魏忠贤敢如此大张旗鼓的将这事说出来,只怕这事儿……天启皇帝也是知道的。
不过宫里有太多事说不清了,那些采买和其他预备膳食的宦官,只怕有不少……都是关系户,都要关照着,你若是打破了这个规矩,宦官们只怕就要闹事了。
想想从前的时候,皇帝若是对太监或者宫女们过于苛刻,最终引发了多少乱子?今日着个火,明天一群宫女突然杀到你的寝殿来勒你的脖子,想一想都恐怖。
可见关于这一点,天启皇帝是个现实主义者。
于是张静一便不再在这上头多说了,只道:“魏哥,你忙,我走了。”
魏忠贤接着便又匆匆进殿去,天启皇帝此时正坐在御椅上,有气无力的样子,看着魏忠贤道:“方才在和谁说话?”
“在和张老弟。”说罢,魏忠贤笑着将黄米粥送到天启皇帝的面前。
天启皇帝取了银勺子,慢吞吞的吃,吧唧吧唧的,吃了一大半,忍不住叹息道:“朕竟也有今日啊。”
“陛下其实不必如此委屈自己。”魏忠贤露出心疼的样子:“奴婢们可以吃苦,陛下怎么可以这样不爱惜自己呢……”
天启皇帝道:“你不懂,朕这虽是做样子,可朕都每日到了喝粥的地步了,奉行节俭,减少用度,也就说的过去了,倘若朕还大吃大喝,怎么好教宫里的人节俭呢?放心……朕撑得住。”

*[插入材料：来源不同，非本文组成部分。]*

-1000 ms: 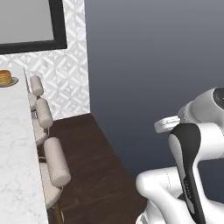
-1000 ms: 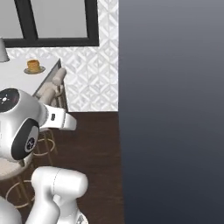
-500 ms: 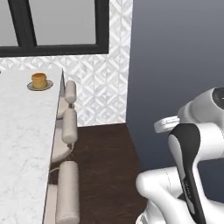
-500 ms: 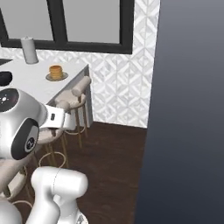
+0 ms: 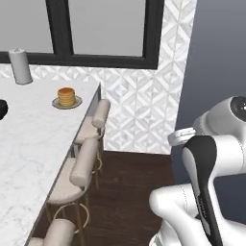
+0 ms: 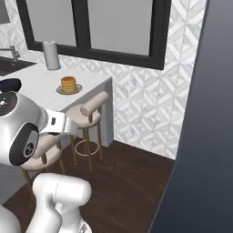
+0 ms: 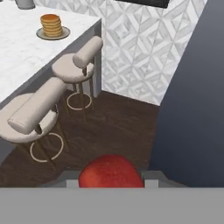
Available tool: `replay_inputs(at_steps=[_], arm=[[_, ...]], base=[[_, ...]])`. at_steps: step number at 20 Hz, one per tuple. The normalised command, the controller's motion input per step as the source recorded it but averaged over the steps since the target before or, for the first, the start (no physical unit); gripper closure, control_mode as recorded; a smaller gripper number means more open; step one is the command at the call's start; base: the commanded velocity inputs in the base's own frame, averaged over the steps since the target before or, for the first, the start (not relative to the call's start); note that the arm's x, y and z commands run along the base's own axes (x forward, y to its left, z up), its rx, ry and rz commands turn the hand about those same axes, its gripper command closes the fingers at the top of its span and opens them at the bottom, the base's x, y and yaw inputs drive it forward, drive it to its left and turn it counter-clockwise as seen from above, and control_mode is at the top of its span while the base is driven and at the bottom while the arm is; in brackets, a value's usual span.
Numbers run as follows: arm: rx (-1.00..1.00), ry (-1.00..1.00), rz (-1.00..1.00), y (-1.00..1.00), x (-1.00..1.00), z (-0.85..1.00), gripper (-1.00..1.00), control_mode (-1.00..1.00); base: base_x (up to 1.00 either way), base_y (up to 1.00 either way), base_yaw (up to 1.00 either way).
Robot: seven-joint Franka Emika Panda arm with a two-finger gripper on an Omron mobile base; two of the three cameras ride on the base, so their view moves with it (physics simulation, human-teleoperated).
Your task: Take the strawberry from the fridge and place it on top of the pancake, located on the dining counter.
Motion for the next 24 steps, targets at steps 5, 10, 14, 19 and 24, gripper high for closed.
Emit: replay_inputs(at_steps=[5, 10, 14, 19, 24], arm=[[0.0, 0.0, 0.0, 0.0, 0.0, 0.0, 1.0, 1.0], [0.0, 0.0, 0.0, 0.0, 0.0, 0.0, 1.0, 1.0], [0.0, 0.0, 0.0, 0.0, 0.0, 0.0, 1.0, 1.0], [0.0, 0.0, 0.0, 0.0, 0.0, 0.0, 1.0, 1.0], [0.0, 0.0, 0.0, 0.0, 0.0, 0.0, 1.0, 1.0]], base=[[1.0, -0.92, 0.43], [1.0, -0.77, 0.5], [1.0, -0.49, 0.63], [0.92, -0.61, 0.65], [0.67, -0.82, 0.62]])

抹了抹嘴,低头一看:“魏伴伴,你的衣上怎么也打补丁了?”
魏忠贤苦着脸道:“奴婢……穷啊……”
天启皇帝这时倒是想起来了什么,道:“朕见那礼部尚书刘鸿训来的时候,身上也一大块补丁。”
魏忠贤便低着头不做声。
天启皇帝冷笑道:“这是都在哭穷,生怕朕想借他钱似的。”
魏忠贤道:“他们如何,奴婢不晓得,可是奴婢是真的……”他眨一眨小眼睛,表现得很真挚。
这个时候,谁不怕啊。
尤其是陛下穿着带补丁的衣服,据闻现在每日开始喝粥了,这讯号还不明显吗?
这摆明着……就是‘谁行行好,借朕几万两银子来共度时艰’的意思。
天启皇帝气咻咻的样子:“还有那张国纪,这还是国丈呢,朕昨日见他,哭着说家里屋子漏了水,没钱修,朕都差点给他骗了,差一点就心一软,想让工部将停建的宫殿木料送他一些了。”
魏忠贤依旧不吭声,他心里其实是颇有几分惭愧的。
可是……借钱……那是万万不能借的,借钱给皇帝,这不是肉包子打狗吗?
而且难保下一次,陛下没钱了,会不会又突然想到你有许多钱,倘若……算计到这上头去了呢?
这种先例,决不能开。
如今整个京城的裁缝都已忙碌得脚不沾地了,各家的府邸,都叫他们去改衣衫,将家里的一些旧衣扎破了,打上补丁……
虽说这一看……就晓得是做个样子的,可是这明摆着就是,借钱反正别找我,你找我,我就讨饭去。
天启皇帝摇摇头,叹了口气,继续低头喝粥。
……
那葡萄牙的使节,终于找上了门来,兴冲冲的寻到了张静一。
个个殷勤得不得了,表示他们的手头上,总计还有十七八万荷兰盾的股票,问张静一有没有兴致接收,这大抵,差不多是在六万纹银上下。